## Task requirements
Nothing but a number belongs in the answer: the count of lines below that contain the word "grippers".
─── Records to use
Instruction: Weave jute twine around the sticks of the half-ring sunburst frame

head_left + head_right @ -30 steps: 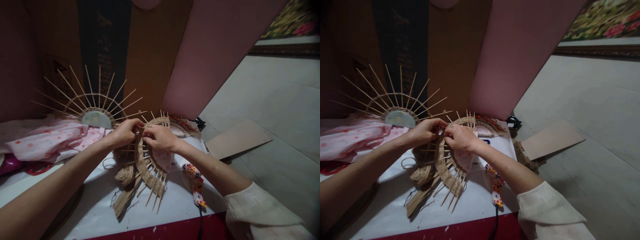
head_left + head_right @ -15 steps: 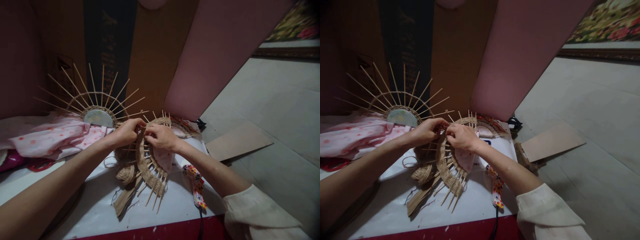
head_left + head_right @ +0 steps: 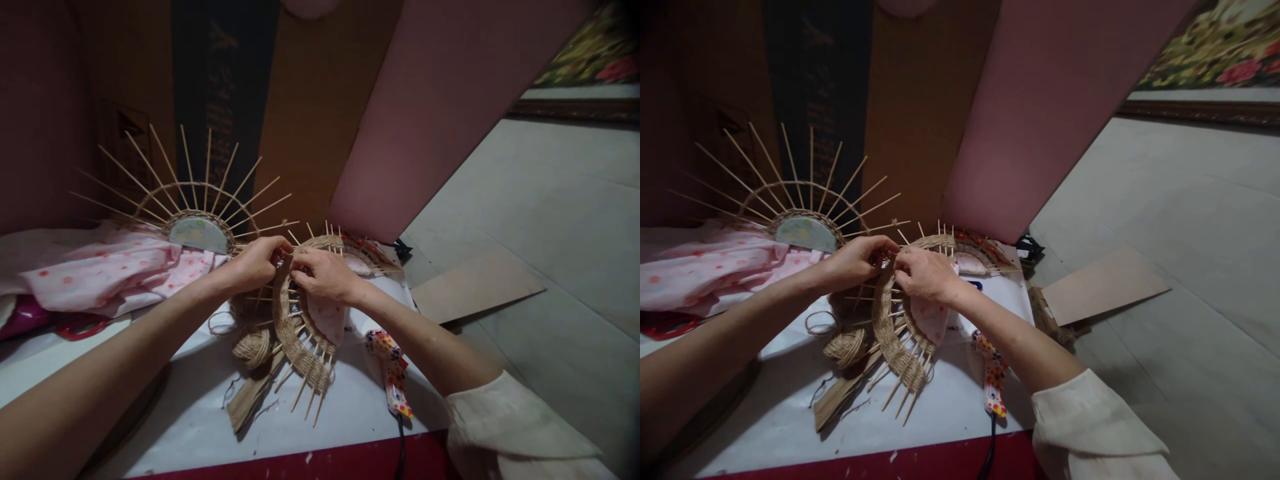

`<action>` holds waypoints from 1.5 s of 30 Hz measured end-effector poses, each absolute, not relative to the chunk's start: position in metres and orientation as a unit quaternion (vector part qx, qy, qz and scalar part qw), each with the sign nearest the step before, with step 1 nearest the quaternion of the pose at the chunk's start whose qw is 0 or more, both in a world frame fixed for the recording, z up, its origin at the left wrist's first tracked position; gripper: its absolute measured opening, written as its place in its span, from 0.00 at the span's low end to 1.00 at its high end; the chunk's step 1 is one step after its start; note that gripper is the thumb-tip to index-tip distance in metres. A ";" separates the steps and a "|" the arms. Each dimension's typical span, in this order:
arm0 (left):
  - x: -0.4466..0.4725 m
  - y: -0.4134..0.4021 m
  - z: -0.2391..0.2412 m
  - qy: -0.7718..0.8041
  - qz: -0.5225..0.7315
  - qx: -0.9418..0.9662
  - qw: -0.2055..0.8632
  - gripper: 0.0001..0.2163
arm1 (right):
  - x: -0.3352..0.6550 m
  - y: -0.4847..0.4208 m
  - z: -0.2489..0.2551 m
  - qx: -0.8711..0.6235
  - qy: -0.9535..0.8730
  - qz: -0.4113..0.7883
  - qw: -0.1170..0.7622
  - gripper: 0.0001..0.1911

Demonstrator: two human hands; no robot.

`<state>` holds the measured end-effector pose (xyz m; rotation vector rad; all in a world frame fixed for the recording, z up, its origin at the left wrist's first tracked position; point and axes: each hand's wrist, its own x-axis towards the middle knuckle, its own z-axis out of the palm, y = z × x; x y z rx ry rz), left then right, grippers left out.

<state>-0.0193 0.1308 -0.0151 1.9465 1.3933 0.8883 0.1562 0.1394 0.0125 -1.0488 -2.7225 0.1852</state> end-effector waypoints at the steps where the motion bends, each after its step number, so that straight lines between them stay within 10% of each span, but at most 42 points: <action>1: -0.019 0.131 -0.015 0.523 0.333 0.730 0.288 0.16 | 0.155 0.140 0.012 -0.363 -0.923 0.060 0.110 0.09; 21: -0.019 0.129 -0.010 0.533 0.302 0.750 0.248 0.17 | 0.143 0.140 0.020 -0.562 -0.712 0.419 0.043 0.13; 45: -0.019 0.129 -0.008 0.535 0.305 0.744 0.258 0.18 | 0.125 0.130 0.029 -0.600 -0.639 0.480 0.040 0.12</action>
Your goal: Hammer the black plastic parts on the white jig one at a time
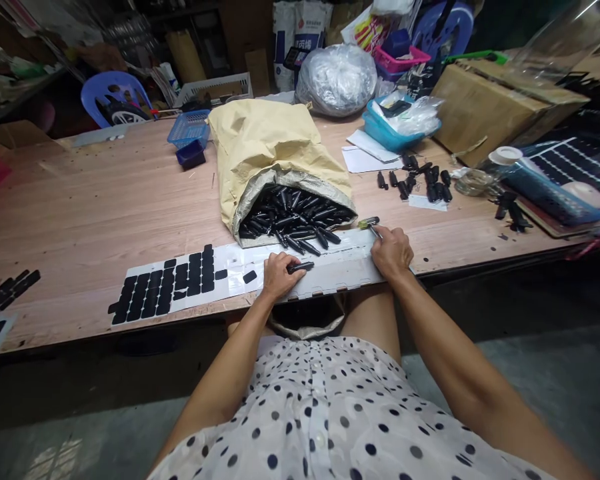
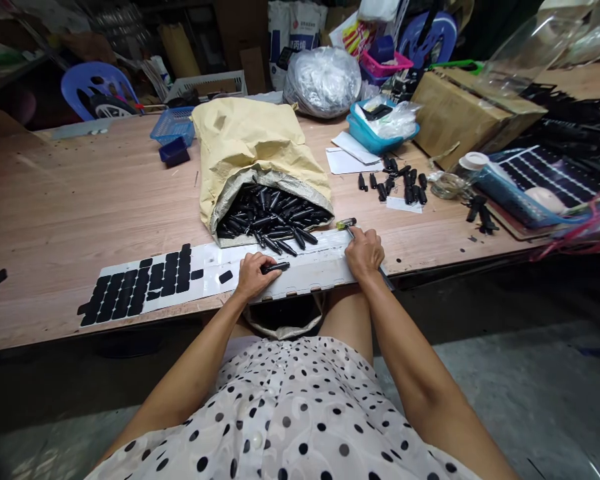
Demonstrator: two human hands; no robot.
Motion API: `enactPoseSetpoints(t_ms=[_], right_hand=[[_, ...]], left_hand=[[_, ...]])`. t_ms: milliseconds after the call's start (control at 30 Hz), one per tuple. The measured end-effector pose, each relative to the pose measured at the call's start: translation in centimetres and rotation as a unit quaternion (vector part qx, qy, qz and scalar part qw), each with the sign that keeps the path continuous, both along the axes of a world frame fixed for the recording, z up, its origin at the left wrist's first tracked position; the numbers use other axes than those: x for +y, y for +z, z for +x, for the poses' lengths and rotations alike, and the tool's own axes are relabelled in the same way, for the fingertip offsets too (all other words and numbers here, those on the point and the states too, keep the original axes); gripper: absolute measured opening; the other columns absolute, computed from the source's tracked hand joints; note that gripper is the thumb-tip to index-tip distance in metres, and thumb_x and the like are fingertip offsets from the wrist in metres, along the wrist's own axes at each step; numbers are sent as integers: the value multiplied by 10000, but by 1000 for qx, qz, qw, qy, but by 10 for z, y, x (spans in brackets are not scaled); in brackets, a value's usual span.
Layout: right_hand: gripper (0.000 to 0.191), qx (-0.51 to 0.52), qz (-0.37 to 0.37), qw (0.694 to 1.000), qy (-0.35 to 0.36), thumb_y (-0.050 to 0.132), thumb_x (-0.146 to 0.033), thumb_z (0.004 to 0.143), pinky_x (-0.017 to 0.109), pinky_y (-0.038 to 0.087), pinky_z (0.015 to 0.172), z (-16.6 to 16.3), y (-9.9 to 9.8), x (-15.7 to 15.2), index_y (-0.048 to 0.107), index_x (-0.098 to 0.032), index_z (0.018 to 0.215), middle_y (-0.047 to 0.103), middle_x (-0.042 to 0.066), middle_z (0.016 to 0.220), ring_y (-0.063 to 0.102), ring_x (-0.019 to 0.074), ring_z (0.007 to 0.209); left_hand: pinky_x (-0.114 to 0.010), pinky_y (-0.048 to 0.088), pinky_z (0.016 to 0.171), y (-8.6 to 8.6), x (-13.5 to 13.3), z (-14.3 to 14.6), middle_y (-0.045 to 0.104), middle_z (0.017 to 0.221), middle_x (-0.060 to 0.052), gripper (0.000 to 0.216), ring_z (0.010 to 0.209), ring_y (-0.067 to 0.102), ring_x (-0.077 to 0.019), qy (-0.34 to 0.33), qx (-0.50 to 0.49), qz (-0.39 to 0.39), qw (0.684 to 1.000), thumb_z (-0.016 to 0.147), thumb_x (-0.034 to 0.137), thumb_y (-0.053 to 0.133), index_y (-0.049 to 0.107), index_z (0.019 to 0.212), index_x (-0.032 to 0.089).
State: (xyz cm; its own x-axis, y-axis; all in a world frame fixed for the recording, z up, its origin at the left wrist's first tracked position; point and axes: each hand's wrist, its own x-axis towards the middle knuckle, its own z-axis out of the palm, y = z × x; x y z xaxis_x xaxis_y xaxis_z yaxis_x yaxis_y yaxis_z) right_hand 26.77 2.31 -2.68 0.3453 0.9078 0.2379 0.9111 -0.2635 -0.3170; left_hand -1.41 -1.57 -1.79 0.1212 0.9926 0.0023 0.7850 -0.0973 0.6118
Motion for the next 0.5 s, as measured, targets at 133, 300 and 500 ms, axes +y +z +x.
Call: enactPoseSetpoints(t_ms=[133,300,500], right_hand=[[413,-25,7,1000,-16,472,-176,948,354,345,731,-9,-6,-1,733,-235,1261,590,140,1022,514,286,959],[407,-54,-3,998,-12,466,-190,956,360,351,748,-16,-6,-2,699,-200,1289,588,161,1073,515,301,1005],[407,-59,-5,998,-17,458,-191,955,366,351,759,-16,-8,-1,677,-186,1298,589,167,1094,514,307,1018]], left_hand=[[-397,431,919,-1,1,-2,703,910,-21,75,1001,552,-266,-7,4,0,1000,812,292,799,763,877,284],[-413,434,945,-1,-3,-9,705,974,-34,92,1029,552,-270,-40,4,7,999,814,322,810,796,901,297],[-478,408,1057,-12,-42,-15,661,1292,-49,165,1206,527,-306,-185,-4,62,981,799,368,849,824,954,319]])
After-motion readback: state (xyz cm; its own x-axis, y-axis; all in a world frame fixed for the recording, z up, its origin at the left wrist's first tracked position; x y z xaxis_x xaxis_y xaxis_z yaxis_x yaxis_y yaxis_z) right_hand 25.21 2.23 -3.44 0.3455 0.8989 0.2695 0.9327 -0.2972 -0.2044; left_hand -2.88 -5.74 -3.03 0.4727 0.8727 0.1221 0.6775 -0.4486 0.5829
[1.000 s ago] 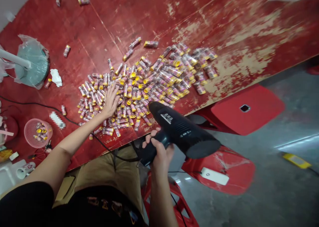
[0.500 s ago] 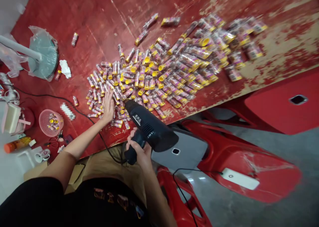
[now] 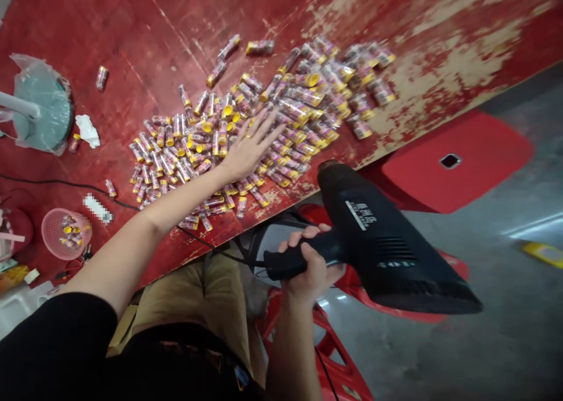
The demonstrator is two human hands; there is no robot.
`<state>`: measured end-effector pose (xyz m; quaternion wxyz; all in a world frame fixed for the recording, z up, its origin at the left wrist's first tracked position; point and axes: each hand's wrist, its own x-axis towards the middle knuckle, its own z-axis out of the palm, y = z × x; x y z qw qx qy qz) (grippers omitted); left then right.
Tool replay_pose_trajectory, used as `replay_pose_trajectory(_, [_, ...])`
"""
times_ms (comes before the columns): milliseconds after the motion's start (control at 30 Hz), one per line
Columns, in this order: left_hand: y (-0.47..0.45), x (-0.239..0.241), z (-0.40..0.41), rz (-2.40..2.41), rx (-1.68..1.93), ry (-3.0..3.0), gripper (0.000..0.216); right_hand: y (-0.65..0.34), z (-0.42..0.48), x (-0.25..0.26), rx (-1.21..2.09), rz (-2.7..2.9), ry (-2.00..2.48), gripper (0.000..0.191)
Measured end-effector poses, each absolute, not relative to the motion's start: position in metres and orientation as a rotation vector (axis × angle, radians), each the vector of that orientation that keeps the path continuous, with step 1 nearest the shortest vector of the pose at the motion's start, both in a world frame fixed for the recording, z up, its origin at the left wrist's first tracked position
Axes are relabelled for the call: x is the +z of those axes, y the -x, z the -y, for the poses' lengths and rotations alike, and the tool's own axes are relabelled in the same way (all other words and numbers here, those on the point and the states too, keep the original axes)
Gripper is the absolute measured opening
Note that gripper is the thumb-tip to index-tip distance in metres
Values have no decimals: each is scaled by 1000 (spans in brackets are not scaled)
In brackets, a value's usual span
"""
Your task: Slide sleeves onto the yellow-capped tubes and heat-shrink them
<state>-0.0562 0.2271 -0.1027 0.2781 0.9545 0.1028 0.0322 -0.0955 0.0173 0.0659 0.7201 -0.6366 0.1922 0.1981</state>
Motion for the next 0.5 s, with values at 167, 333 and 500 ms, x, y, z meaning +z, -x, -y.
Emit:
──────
## Solution for this task
2